* _Assignment_: In the material below, find each line with the word "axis" and list it.

* _Listed entries_:
# # # #

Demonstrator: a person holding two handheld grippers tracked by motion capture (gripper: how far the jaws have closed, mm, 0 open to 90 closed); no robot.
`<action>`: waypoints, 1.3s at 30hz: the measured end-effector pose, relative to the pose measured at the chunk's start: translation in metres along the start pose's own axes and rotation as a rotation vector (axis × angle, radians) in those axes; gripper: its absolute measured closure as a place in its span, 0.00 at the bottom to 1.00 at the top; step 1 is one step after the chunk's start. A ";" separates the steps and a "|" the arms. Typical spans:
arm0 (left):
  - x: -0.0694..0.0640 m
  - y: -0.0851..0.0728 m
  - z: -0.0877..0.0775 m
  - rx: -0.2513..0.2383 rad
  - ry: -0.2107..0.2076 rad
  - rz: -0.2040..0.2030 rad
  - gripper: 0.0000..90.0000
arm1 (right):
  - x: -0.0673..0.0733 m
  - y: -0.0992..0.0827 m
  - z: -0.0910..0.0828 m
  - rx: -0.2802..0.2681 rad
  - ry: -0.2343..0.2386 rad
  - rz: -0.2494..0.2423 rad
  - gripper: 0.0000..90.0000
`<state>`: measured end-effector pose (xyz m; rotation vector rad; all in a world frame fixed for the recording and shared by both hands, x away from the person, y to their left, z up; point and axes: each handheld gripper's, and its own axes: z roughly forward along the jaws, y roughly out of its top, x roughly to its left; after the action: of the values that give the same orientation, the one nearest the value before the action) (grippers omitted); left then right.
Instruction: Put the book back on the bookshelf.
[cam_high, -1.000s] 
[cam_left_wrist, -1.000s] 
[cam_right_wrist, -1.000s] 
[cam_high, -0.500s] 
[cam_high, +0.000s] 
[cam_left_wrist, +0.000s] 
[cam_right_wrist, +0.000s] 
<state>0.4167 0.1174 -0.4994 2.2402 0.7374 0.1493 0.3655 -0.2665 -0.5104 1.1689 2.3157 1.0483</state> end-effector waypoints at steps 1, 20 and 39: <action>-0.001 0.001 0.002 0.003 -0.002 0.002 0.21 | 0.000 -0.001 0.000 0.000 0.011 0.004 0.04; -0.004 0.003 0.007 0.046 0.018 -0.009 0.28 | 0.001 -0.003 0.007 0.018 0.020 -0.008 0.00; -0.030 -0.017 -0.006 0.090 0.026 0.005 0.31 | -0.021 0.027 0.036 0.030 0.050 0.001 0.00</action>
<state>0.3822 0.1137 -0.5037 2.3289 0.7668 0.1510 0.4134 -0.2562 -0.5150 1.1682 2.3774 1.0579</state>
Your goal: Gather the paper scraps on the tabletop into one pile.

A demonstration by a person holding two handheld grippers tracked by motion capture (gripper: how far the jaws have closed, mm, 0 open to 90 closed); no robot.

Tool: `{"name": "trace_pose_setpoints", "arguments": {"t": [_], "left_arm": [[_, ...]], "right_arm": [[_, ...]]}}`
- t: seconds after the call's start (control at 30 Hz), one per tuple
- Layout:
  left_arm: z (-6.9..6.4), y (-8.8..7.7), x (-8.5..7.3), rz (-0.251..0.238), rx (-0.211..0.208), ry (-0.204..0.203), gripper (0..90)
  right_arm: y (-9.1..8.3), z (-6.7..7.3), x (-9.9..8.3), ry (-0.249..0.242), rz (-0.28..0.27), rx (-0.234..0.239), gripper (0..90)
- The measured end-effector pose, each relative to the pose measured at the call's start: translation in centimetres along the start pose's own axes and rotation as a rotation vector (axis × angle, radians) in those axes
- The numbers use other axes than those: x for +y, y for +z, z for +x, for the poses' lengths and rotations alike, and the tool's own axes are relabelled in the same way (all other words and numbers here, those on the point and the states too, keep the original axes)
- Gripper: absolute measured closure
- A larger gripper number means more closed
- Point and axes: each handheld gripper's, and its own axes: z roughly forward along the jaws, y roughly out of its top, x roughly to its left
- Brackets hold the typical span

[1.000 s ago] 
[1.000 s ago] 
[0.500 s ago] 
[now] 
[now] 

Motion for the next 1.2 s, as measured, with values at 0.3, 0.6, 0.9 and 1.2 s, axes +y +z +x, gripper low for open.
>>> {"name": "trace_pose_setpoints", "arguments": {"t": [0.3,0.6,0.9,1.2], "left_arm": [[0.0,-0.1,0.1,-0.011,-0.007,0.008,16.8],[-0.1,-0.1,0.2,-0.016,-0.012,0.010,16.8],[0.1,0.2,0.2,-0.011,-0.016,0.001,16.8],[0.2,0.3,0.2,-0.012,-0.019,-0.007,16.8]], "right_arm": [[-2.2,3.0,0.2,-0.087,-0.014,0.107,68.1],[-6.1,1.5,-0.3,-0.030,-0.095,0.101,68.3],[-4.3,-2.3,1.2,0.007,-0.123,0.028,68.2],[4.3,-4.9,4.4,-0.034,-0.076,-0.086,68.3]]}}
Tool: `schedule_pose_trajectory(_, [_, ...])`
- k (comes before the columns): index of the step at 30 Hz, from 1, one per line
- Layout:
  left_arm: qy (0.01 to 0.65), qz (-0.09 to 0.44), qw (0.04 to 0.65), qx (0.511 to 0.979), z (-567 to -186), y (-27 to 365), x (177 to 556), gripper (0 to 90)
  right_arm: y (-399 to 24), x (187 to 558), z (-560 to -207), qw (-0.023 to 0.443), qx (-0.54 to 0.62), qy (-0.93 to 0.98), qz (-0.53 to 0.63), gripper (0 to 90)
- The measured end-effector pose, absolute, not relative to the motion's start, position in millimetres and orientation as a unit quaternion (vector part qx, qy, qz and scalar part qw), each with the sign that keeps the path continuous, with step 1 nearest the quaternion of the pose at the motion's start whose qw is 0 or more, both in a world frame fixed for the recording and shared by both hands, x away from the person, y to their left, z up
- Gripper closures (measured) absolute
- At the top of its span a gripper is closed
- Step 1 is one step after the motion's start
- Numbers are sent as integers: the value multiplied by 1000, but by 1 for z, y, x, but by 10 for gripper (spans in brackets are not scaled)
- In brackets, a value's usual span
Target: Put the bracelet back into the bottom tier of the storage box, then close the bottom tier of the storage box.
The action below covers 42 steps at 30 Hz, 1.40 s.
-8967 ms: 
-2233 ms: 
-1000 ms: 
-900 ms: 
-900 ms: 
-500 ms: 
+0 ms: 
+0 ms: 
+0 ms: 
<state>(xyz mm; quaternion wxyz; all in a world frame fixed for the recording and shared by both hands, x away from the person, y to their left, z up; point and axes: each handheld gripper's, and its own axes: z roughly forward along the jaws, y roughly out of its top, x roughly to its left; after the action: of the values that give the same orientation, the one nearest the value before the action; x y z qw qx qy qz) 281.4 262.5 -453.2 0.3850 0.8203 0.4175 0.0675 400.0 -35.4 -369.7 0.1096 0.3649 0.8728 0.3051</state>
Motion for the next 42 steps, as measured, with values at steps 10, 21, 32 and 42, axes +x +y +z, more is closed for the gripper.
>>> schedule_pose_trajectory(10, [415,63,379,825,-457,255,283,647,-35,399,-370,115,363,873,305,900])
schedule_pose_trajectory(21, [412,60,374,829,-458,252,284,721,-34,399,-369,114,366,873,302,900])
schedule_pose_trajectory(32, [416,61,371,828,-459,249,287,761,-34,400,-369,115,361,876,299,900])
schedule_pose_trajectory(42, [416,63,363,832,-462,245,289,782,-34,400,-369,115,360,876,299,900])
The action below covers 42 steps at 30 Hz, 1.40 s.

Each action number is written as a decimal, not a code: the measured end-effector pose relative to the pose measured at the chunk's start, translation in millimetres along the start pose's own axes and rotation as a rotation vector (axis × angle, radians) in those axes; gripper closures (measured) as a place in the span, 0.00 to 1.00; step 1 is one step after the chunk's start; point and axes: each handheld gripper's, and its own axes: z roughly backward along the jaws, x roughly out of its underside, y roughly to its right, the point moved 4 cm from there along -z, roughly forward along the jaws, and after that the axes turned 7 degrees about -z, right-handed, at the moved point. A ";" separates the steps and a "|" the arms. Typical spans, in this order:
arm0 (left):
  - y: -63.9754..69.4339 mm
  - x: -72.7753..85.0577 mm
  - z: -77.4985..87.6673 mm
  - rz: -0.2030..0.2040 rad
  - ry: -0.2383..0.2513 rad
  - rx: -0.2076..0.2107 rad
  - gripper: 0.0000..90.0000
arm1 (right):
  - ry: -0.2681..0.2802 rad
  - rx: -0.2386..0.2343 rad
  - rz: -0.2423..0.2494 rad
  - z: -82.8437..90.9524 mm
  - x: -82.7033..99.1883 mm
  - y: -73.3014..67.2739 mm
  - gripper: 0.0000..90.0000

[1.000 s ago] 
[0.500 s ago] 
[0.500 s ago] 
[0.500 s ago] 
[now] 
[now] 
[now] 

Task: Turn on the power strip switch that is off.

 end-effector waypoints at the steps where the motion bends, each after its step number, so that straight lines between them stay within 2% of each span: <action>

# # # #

* _Reply_:
`<action>`: waypoints, 1.3s at 30hz: the measured end-effector pose, relative to the pose measured at the chunk's start: translation in metres along the start pose's own axes and rotation as a rotation vector (axis × angle, radians) in those axes; gripper: its absolute measured closure as a place in its span, 0.00 at the bottom to 1.00 at the top; step 1 is one step after the chunk's start. A ";" separates the steps and a "|" the arms. Typical spans:
- The measured end-effector pose, each relative to the pose measured at the call's start: translation in centimetres along the start pose's own axes and rotation as a rotation vector (axis × angle, radians) in those axes
Each action number is written as a decimal, not a code: the measured end-effector pose relative to the pose measured at the chunk's start, translation in millimetres along the start pose's own axes and rotation as a rotation vector (axis × angle, radians) in those axes; gripper closures (measured) as a place in the span, 0.00 to 1.00; step 1 is one step after the chunk's start; point and axes: each handheld gripper's, and its own axes: z roughly backward along the jaws, x roughly out of its underside, y roughly to its right, the point moved 4 cm from there along -z, roughly forward along the jaws, and after that the axes turned 7 degrees about -z, right-handed, at the moved point. A ";" separates the steps and a "|" the arms. Typical spans, in this order:

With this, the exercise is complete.